As for updating my blog or otherwise being online: I’m hoping that there will be internet access at the hotels were we’re staying in Herning, Namur and Oostende, as I do know that there is no phone in the flat in Untersteinach. The week I’m staying there I’ll only be able to go online on my mobile phone, and that should give me just enough speed to download my emails if there’s nothing heavy coming- but it’s impossible to use to get on the net.

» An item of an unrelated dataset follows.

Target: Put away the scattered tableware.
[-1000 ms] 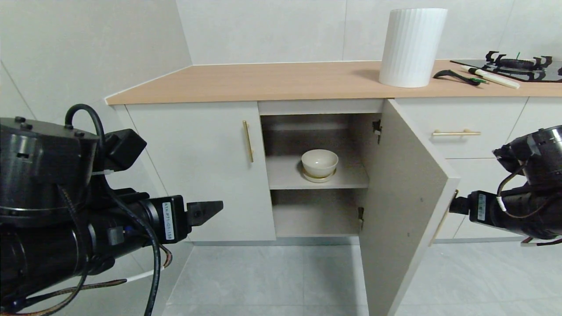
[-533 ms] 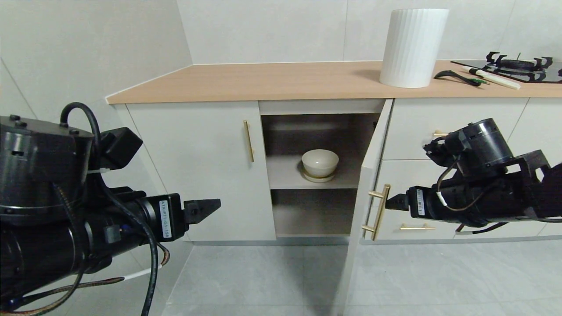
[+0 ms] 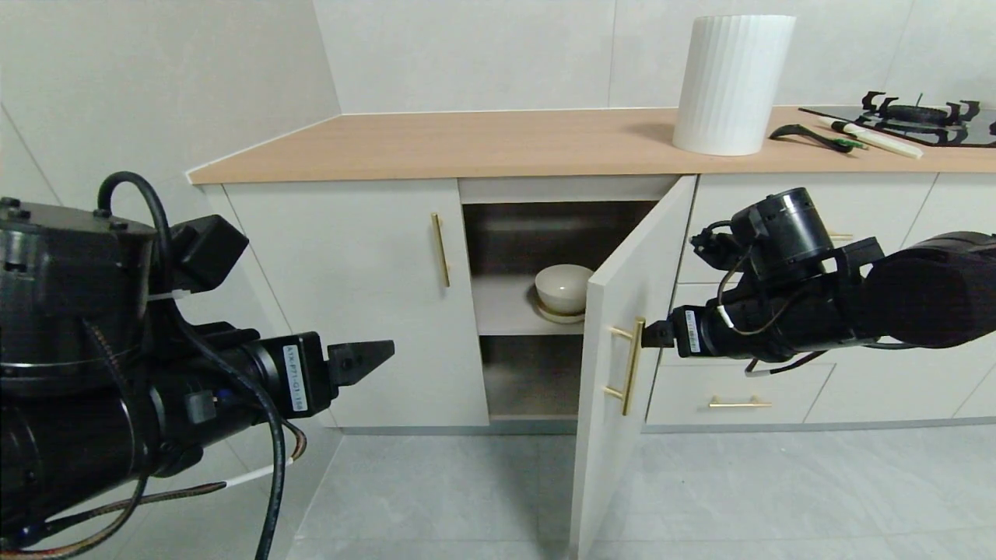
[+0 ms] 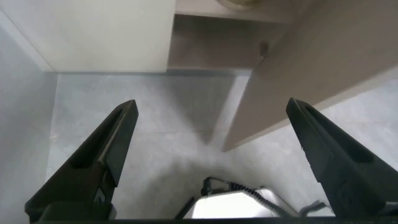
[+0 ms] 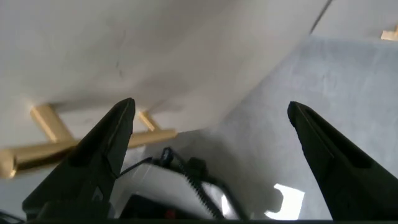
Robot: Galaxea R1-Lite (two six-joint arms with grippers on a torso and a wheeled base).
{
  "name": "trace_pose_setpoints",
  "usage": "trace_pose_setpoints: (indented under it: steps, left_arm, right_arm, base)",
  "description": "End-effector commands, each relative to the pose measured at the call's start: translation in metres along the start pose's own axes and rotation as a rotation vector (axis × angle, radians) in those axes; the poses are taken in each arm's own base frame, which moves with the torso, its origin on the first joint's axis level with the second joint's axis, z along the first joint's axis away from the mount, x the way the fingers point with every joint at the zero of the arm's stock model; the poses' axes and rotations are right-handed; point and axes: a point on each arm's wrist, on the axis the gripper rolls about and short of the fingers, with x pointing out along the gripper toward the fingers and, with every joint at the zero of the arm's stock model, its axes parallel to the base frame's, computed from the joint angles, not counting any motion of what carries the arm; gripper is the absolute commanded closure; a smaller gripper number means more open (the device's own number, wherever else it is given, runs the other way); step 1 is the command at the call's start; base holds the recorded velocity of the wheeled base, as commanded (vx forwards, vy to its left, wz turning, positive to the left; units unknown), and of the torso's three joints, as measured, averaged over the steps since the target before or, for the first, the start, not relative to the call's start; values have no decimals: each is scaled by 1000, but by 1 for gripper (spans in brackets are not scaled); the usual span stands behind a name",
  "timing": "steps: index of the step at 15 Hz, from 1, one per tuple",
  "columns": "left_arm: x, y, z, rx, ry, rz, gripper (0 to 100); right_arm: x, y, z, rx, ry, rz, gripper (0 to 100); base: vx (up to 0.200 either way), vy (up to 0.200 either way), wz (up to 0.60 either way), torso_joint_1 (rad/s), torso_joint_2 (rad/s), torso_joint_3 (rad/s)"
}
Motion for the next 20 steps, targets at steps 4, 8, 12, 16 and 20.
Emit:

So, that’s it folks – I’ll tell you all about it later!

Monday, July 24, 2006

Reality becoming even more real…

Today I’ve booked a short trip to Chichester from Monday 14th to Wednesday 16th of August, when I hoping to view some potential properties to rent there. At the same time as I made this booking I also made a one way booking of a flight leaving Oslo on the 1st of September at 0740 to Heathrow airport. This last booking actually felt a bit strange to make, I think perhaps it’s the first time ever that I’ve made a one way booking of a flight, because always in the past when I’ve booked a flight it’s been for a vacation and I’ve known when I’m coming home – and now I don’t. Of course, I do know I’ll be going home for Christmas, but I don’t yet know the exact date, thus a one way ticket made more sense.

As the University of Chichester offers Bed&Breakfast during the summer I have also sent them an email asking to book a room for the 2 days I’m staying there in August. It might be a nice occasion to start checking out the university that I’ll be attending only a couple of weeks later.

Making all these preparations certainly makes everything become a whole lot more real than it’s been so far; I feel the butterflies in my stomach flying a little faster, and if I’ve been looking forward to this with 95% happiness and being about 5% worried, I guess the ratio has now moved on to about 92% vs. 8%. Wonder how it will be in about a month?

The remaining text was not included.